Axis in Hist can have a name and a label. The name is special; it needs to be unique to a Histogram, and is completely optional - you can even mix named and unnamed axes.
A name can be used to identify an axis anywhere an index can be used! For example, here we construct a Hist instance with the name of x and y, and then fill it via their names and then we can use matplotlib-hep to plot it. Furthermore, we can also use names to access the contents and modify the labels at any time. Note that as the name is the only identifier to the axes, so they cannot be changed after created and they are unique. If you love names, there's even an experimental NamedHist that enforces only named access - you can't use normal positional access on a NamedHist.
The second important feature I want to show is UHI, which stands for … Hist supports an experimental UHI addition that allows for ultra-terse UHI. You can perform all manipulations directly inline without extra imports.
Well, the rules for single bin or slice endpoints is: you can use an non-negative number such as 3 to access the contents at bin coordinate 3; and you can use a complex number such as 1.5j to access the contents at data coordinate 1.5. Similarly, for StrCategory axis, you can use strings to access directly.
There are also some action slots. For example, you can use sum just like you did in python build-in grammar. And you can also use complex to represent the shrink scale to rebin the axis.
Let's see an interesting example here.
First we use a python icon to create the hit probability data as X and Y and fill them into a histogram named py. Then we can plot it
and zoom it in.
WE can also rebin and as you can see, it becomes brighter because more hits will fall in one bin.
The same principle applies to the StrCategory.
I assume you must be interested at the plot above. Yep, we use our own plotting methods and those are also an amazing new feature of hist.
.plot method will automaticlly give you a plot according to the dimension of the histogram. In this case, we have a 2d -histogram and we can get a color mesh. And if the histogram is 1d, you will get a line.
If you want to get the projection of a 2d-histogram, you can use .plot2d_full, and you can also use your costomized keywords.

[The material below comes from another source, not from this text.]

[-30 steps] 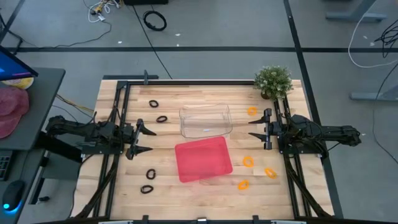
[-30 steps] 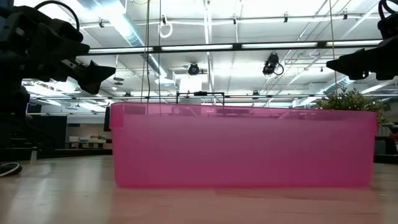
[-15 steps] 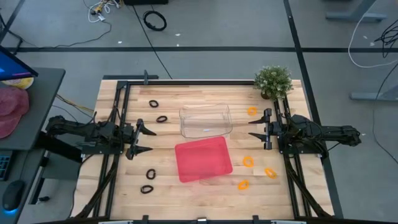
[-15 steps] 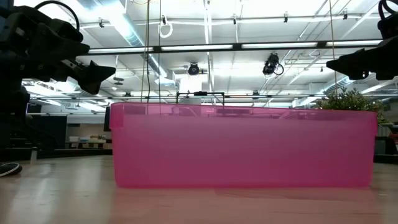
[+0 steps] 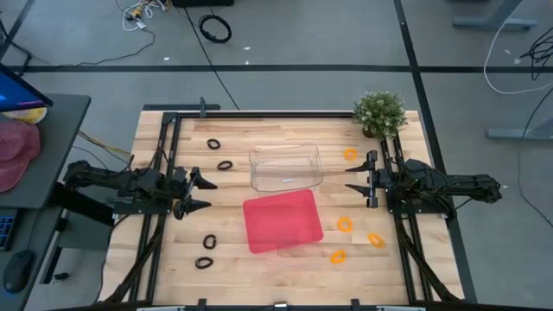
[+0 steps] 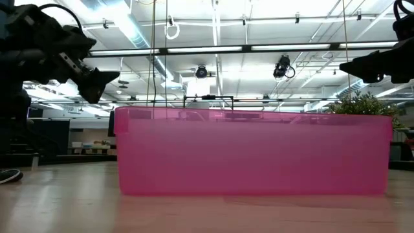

In the end, I would like to introduce hist's quick construction system. You don't need to use hist namespace everywhere like you do in BH. Hist supports a very experimental quick construction system. You can create and transform an Histogram like this, and even specify its storage type. like this, umm, Hist, Reg axis, with 10 bins, from -3 to 3, in the Int64 Storage, fill with numpy.random
Note that you cannot give storage or axis to an existing histogram like this. See,
Okay, I think we can get back to the PDF for now.
To sum up, Hist enhances the boost-histogram in all parts of the lifecycle of a histogram.
- Hist allows users to serialize and deserialize BH's from RooT and Pickle format, and makes sure Scikit-HEP tools to communicate well.
- Hist provides more convinient methods for initialize histograms, you can use Axis, Storage, and Transform Proxy for quick initialization. Moreover, two types of histograms are given for different usage,
Hist is the general one and NamedHist is name-oriented.
- Hist gives users more choices to do some manipulations. Users can use axis names to fill, project, and access. Plus, complex numbers are also allowed in hist to access bins.
- Some of the functions of hist facilitate several statistics tools in Scipy and iminuit to analysis data.
- Hist offers amazing visualization tools to show the histograms of one or two dimensions. Furthermore, SVG repr format is allowed in hist.
If you want to know more about them, you can refer to our documentation.
We provide some resources on this page to help you better understand this tool. Most of which are useful scikit-hep tools.
In the end, I want to say, ang, currently, we have very few users, but some people have helped us to find bugs and given us useful suggestions. We are looking forward to your contributions and cherish your efforts. Hope you can join us. Though GSOC is ended, I will still keep track on this project and contribute to it. A new version of hist is around the corner and could be published in this week hopefully. Thanks for your listening!